1. Orman Şerhi ve Hukuki Niteliği
Orman şerhi, tapu kütüğünde “beyanlar” veya “şerhler” sütununda yer alan ve söz konusu taşınmazın 6831 sayılı Orman Kanunu (m.1 vd.) kapsamında orman alanı sayılabileceğine veya orman tahdit/kadastro çalışmalarına tabi olduğuna dair belirtilerdir. Bu şerh, taşınmazın özel mülkiyete konu olamayacağına dair bir anlam taşımasa da, ileride yapılacak kesin kadastro veya tapu iptal-tescil davalarında önemli bir belirti olarak kabul edilir.

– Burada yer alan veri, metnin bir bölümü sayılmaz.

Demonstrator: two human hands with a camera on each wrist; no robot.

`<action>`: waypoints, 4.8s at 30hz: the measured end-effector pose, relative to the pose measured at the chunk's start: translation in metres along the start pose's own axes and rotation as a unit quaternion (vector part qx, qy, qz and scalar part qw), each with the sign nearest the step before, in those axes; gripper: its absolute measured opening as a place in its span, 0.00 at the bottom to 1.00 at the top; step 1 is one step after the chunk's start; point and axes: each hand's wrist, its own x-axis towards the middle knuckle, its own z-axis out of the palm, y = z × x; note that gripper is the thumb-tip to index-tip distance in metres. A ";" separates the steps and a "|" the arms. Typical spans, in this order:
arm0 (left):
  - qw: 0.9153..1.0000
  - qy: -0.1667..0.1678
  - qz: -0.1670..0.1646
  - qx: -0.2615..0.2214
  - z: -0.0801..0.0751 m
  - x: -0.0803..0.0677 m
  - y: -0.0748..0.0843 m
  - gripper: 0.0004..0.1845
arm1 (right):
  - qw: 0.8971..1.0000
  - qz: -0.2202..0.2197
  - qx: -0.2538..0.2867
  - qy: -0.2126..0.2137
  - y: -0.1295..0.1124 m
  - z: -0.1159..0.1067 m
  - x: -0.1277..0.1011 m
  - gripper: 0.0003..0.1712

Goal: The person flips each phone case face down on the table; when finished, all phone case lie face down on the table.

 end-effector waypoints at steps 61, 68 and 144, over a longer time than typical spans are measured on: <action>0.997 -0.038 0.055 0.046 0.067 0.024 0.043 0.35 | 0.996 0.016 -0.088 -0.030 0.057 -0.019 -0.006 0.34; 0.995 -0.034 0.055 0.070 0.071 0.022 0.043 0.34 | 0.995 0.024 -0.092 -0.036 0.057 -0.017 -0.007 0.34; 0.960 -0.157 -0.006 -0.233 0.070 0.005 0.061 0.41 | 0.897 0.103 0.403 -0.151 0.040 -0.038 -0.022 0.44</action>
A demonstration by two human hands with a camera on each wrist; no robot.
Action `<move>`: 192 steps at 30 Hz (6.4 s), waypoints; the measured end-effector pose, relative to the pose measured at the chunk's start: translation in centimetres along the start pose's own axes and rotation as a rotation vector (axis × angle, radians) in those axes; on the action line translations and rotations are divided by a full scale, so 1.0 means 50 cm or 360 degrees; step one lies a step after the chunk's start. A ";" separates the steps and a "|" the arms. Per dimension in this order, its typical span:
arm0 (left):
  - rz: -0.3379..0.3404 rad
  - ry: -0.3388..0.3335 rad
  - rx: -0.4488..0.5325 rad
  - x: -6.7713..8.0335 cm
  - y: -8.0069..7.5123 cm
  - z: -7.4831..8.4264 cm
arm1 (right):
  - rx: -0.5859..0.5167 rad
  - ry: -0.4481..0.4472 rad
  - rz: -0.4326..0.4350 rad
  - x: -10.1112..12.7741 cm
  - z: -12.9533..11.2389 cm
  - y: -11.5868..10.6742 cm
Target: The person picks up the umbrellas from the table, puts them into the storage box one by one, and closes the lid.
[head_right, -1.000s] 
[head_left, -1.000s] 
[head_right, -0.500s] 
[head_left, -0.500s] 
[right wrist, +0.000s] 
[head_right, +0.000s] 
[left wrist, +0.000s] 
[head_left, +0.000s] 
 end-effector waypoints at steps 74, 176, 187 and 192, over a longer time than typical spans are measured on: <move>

- T.C. Anayasası m.169-170, ormanlarla ilgili düzenlemeleri içerir ve ormanların korunması ve genişletilmesinin devletin temel görevlerinden olduğunu belirtir.
- 6831 sayılı Orman Kanunu ise ormanların hukuki niteliklerini ve sınırlandırmalarını düzenlemektedir.
- 3402 sayılı Kadastro Kanunu da orman kadastrosu ve tespiti süreçlerinde uygulanacak usul ve esasları ortaya koyar.
Orman şerhinin konulma amacı, devlet ormanlarının korunması ve taşınmazın orman sayılabilecek kısımlarının tespitini sağlamaktır. Şerh, malik açısından taşınmaz üzerindeki tasarruf yetkisini sınırlayabileceği gibi, özellikle ileride açılacak iptal ve tescil davalarında da güçlü bir uyarı niteliği taşır.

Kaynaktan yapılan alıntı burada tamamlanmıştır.